**Work required**: Could you please retype all of the entries exactly as they appear?

Collected data

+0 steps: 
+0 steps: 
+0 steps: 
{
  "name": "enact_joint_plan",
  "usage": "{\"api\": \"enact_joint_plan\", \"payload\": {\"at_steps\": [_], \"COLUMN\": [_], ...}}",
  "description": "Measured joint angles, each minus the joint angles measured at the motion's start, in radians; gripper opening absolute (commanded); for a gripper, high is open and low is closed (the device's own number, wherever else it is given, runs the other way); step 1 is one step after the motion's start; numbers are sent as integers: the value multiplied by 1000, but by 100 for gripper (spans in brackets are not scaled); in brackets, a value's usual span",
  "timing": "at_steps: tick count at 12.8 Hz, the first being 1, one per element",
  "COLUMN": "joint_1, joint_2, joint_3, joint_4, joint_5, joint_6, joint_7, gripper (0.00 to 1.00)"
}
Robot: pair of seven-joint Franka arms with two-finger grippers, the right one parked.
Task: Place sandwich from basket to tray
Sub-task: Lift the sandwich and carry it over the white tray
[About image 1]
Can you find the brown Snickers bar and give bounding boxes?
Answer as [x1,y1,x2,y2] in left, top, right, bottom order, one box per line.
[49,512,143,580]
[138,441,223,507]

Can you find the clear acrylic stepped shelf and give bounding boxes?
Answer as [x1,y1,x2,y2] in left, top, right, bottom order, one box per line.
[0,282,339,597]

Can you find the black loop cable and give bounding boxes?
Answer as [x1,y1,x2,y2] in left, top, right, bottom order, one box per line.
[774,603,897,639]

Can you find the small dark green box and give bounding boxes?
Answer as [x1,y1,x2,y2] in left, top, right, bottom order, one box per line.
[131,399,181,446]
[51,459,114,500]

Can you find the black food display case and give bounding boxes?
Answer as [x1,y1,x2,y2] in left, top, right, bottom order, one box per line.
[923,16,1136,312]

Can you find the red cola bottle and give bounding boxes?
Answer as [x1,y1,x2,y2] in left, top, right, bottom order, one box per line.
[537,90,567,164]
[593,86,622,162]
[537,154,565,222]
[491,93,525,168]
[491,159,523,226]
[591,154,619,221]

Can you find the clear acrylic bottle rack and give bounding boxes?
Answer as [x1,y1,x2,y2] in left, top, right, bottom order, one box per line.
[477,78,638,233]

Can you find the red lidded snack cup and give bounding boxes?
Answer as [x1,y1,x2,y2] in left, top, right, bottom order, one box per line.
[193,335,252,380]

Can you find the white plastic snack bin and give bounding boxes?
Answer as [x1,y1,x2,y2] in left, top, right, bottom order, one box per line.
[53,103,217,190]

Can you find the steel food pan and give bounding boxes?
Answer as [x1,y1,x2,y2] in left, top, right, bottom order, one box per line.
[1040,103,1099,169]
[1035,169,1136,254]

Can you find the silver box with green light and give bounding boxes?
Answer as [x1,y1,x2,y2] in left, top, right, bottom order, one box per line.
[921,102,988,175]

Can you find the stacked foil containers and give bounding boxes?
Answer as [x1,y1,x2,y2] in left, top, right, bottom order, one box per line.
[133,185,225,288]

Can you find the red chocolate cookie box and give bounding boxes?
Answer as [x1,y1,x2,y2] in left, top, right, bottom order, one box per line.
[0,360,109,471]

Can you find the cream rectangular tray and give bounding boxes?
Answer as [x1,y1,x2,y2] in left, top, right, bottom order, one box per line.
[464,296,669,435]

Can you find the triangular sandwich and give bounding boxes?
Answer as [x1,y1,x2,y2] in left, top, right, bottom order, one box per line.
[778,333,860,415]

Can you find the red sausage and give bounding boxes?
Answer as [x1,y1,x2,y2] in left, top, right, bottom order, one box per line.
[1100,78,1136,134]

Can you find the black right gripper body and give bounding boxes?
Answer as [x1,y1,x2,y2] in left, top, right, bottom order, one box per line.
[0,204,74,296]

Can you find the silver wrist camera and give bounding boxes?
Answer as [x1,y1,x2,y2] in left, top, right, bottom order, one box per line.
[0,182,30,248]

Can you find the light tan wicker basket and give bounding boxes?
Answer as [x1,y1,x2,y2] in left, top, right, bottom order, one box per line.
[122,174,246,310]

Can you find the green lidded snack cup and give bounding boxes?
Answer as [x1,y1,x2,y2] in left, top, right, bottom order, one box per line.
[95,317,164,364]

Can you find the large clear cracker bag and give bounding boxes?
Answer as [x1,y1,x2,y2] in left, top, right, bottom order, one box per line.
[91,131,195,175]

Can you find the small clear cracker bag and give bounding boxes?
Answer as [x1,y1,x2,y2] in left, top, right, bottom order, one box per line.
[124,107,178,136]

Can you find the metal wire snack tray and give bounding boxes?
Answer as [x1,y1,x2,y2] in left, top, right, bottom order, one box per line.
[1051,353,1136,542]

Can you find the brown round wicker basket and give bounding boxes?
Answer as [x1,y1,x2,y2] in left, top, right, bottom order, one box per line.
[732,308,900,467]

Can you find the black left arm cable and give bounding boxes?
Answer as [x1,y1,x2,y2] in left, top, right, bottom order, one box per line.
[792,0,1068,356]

**Solution to the problem**:
+0 steps: 
+0 steps: 
+0 steps: 
{
  "name": "enact_joint_plan",
  "usage": "{\"api\": \"enact_joint_plan\", \"payload\": {\"at_steps\": [_], \"COLUMN\": [_], ...}}",
  "description": "Measured joint angles, each minus the joint angles measured at the motion's start, in radians; gripper opening absolute (commanded); for a gripper, high is open and low is closed (the device's own number, wherever else it is given, runs the other way); step 1 is one step after the motion's start; numbers are sent as integers: the value multiplied by 1000, but by 100 for gripper (spans in brackets are not scaled); in brackets, a value's usual span",
  "timing": "at_steps: tick count at 12.8 Hz, the first being 1, one per element",
  "COLUMN": "joint_1, joint_2, joint_3, joint_4, joint_5, joint_6, joint_7, gripper (0.00 to 1.00)"
}
Robot: pair of seven-joint Franka arms with two-finger grippers, the right one parked.
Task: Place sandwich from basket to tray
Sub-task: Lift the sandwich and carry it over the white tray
[About image 1]
Can you find the brown Snickers bar and give bounding boxes?
Answer as [x1,y1,x2,y2] in left, top, right, bottom order, one box per line.
[49,512,143,580]
[138,441,223,507]

Can you find the clear acrylic stepped shelf and give bounding boxes?
Answer as [x1,y1,x2,y2] in left, top, right, bottom order, one box per line.
[0,282,339,597]

Can you find the black loop cable and give bounding boxes?
Answer as [x1,y1,x2,y2] in left, top, right, bottom order, one box per line.
[774,603,897,639]

Can you find the small dark green box and give bounding boxes?
Answer as [x1,y1,x2,y2] in left, top, right, bottom order, one box per line.
[131,399,181,446]
[51,459,114,500]

Can you find the black food display case and give bounding boxes?
Answer as [x1,y1,x2,y2] in left, top, right, bottom order, one box per line.
[923,16,1136,312]

Can you find the red cola bottle and give bounding boxes?
Answer as [x1,y1,x2,y2] in left, top, right, bottom order, one box per line.
[537,90,567,164]
[593,86,622,162]
[537,154,565,222]
[491,93,525,168]
[491,159,523,226]
[591,154,619,221]

Can you find the clear acrylic bottle rack and give bounding boxes?
Answer as [x1,y1,x2,y2] in left, top, right, bottom order, one box per line.
[477,78,638,233]

Can you find the red lidded snack cup and give bounding boxes?
Answer as [x1,y1,x2,y2] in left, top, right, bottom order, one box per line.
[193,335,252,380]

Can you find the white plastic snack bin and give bounding boxes?
Answer as [x1,y1,x2,y2] in left, top, right, bottom order, one box per line.
[53,103,217,190]

Can you find the steel food pan and give bounding boxes?
Answer as [x1,y1,x2,y2] in left, top, right, bottom order, one box per line.
[1040,103,1099,169]
[1035,169,1136,254]

Can you find the silver box with green light and give bounding boxes?
Answer as [x1,y1,x2,y2] in left, top, right, bottom order, one box per line.
[921,102,988,175]

Can you find the stacked foil containers and give bounding boxes?
Answer as [x1,y1,x2,y2] in left, top, right, bottom order, one box per line.
[133,185,225,288]

Can you find the red chocolate cookie box and give bounding boxes?
Answer as [x1,y1,x2,y2] in left, top, right, bottom order, one box per line.
[0,360,109,471]

Can you find the cream rectangular tray and give bounding boxes?
Answer as [x1,y1,x2,y2] in left, top, right, bottom order, one box per line.
[464,296,669,435]

Can you find the triangular sandwich and give bounding boxes?
Answer as [x1,y1,x2,y2] in left, top, right, bottom order, one box per line.
[778,333,860,415]

Can you find the red sausage and give bounding boxes?
Answer as [x1,y1,x2,y2] in left, top, right, bottom order, one box per line.
[1100,78,1136,134]

Can you find the black right gripper body and give bounding boxes?
Answer as [x1,y1,x2,y2] in left, top, right, bottom order, one box per line.
[0,204,74,296]

Can you find the silver wrist camera and give bounding boxes?
Answer as [x1,y1,x2,y2] in left, top, right, bottom order, one box per line.
[0,182,30,248]

Can you find the light tan wicker basket and give bounding boxes?
Answer as [x1,y1,x2,y2] in left, top, right, bottom order, one box per line.
[122,174,246,310]

Can you find the green lidded snack cup and give bounding boxes?
Answer as [x1,y1,x2,y2] in left, top, right, bottom order, one box per line.
[95,317,164,364]

Can you find the large clear cracker bag and give bounding boxes?
Answer as [x1,y1,x2,y2] in left, top, right, bottom order, one box per line.
[91,131,195,175]

Can you find the small clear cracker bag and give bounding boxes?
Answer as [x1,y1,x2,y2] in left, top, right, bottom order, one box per line.
[124,107,178,136]

Can you find the metal wire snack tray and give bounding boxes?
Answer as [x1,y1,x2,y2] in left, top, right, bottom order, one box per line.
[1051,353,1136,542]

Can you find the brown round wicker basket and give bounding boxes?
Answer as [x1,y1,x2,y2] in left, top, right, bottom order, one box per line.
[732,308,900,467]

Can you find the black left arm cable and give bounding boxes?
Answer as [x1,y1,x2,y2] in left, top, right, bottom order, one box per line.
[792,0,1068,356]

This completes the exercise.